Note how God responds to sin.
God takes vengeance upon it (2 Thessalonians 1.7-9). We find this thought-provoking discussion about vengeance in Webster’s 1828 Dictionary:
“The infliction of pain on another, in return for an injury or offense. Such infliction, when it proceeds from malice or more resentment, and is not necessary for the purposes of justice, is revenge, and a most heinous crime. When such infliction proceeds from a mere love of justice, and the necessity of punishing offenders for the support of the laws, it is vengeance and is warrantable and just. In this case, vengeance is a just retribution, recompense or punishment. In this latter sense the word is used in Scripture, and frequently applied to the punishments inflicted by God on sinners.”

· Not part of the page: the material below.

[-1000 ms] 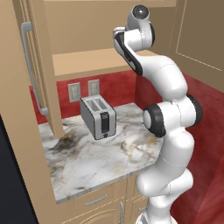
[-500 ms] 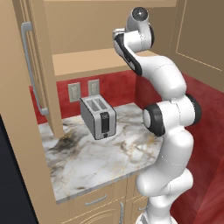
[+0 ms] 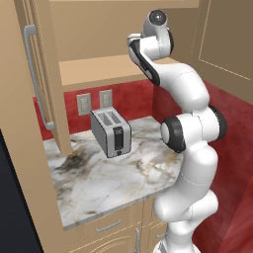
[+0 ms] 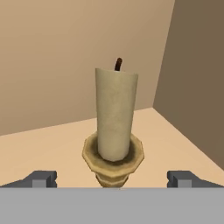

God punishes it (Matthew 25:46). This outcome is because, as Webster stated, God’s actions are just. God does not punish sinners because He is sadistic or because He can. Instead, God takes action because the punished person has done something deserving of the punishment. And this punishment is eternal (Matthew 25:46). Words like “eternity” are mysterious to us as beings defined by time. However, from our perspective, even one second of our skin’s exposure to fire feels like a long time. Consider a scenario in which the flames never die, and one cannot escape them.
Now is the time for a proper response to sin and its character.
We must adequately address sin. (Proverbs 28.13). However, hiding sins will not remove them. God reminds us that sin will eventually betray us, revealing its presence to all (Numbers 32.23). We can’t avoid our sins by pretending they don’t exist (1 John 1.8–10).
No, God has provided the means to save us. This method is known as the plan of salvation. “Repent, and each of you be baptized in the name of Jesus Christ for the forgiveness of your sins,” Peter says (Acts 2.38 NASB). We must walk in the light of God once He adds us to Christ’s body (1 John 1.7; Acts 2.41, 47).
However, because everyone has sinned, including God’s children, repentance never loses relevance (Acts 8.22). Similarly, we must confess our sins (1 John 1.9). By doing so, we have the assurance of Christ’s cleansing blood.
Lastly, keep away from sin by obeying the Lord’s command. “Hate what is evil; cling to what is good” (Romans 12:9 NASB). Paul also urges us to “abstain from every form of evil” (1 Thessalonians 5.22 NASB). Trust in the Lord and obey Him to cleanse your life of sin and receive your soul’s salvation.